- TASK STATEMENT
Determine how many lines of the data below contain "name", then give only that number.

- INFORMATION SHOWN
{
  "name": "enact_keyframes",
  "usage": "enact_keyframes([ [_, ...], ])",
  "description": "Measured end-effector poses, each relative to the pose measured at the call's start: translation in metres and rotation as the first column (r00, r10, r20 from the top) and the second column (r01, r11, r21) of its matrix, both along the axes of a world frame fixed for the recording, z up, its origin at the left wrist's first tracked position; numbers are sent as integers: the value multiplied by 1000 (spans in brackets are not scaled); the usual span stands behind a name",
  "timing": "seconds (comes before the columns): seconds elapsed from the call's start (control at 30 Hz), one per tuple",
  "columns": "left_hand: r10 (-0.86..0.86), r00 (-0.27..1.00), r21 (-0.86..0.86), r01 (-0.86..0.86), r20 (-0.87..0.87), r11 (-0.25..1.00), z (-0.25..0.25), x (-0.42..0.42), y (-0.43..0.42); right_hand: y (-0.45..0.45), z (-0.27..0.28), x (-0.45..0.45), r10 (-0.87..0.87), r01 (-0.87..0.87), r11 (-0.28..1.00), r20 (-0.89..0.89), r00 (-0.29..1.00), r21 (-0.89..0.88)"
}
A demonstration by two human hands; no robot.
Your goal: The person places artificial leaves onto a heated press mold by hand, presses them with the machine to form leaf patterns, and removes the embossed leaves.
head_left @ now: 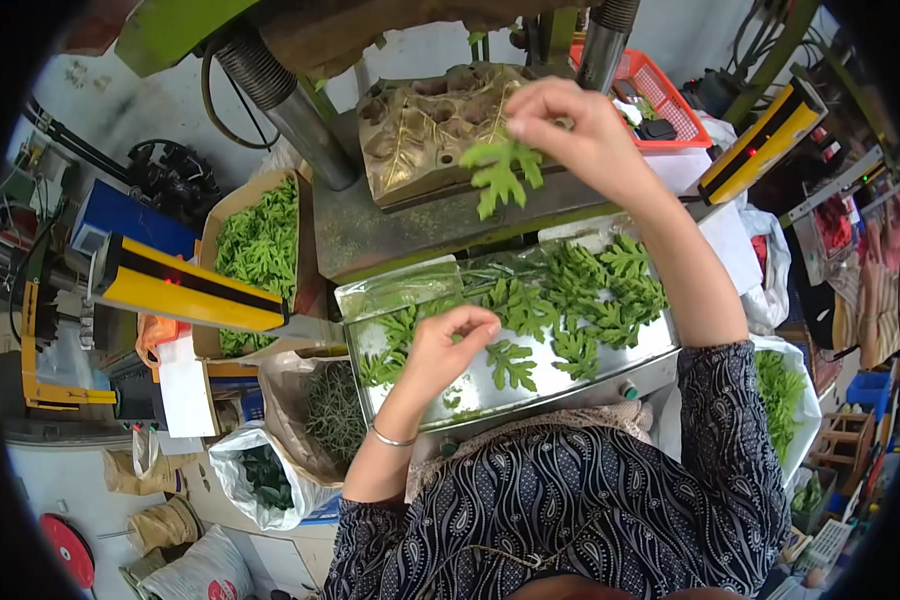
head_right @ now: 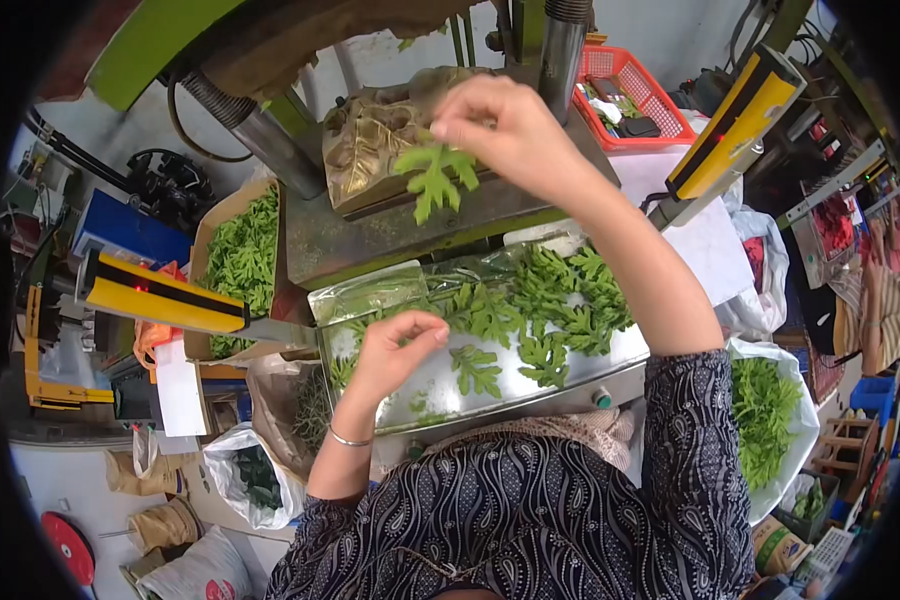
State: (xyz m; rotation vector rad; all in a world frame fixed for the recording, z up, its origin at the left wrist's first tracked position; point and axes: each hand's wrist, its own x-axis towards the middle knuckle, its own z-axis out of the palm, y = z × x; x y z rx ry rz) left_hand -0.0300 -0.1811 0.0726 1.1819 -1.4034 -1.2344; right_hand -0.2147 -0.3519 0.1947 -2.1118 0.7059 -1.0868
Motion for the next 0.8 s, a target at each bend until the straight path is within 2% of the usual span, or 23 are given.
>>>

- ANSWER TO THE PROBLEM
2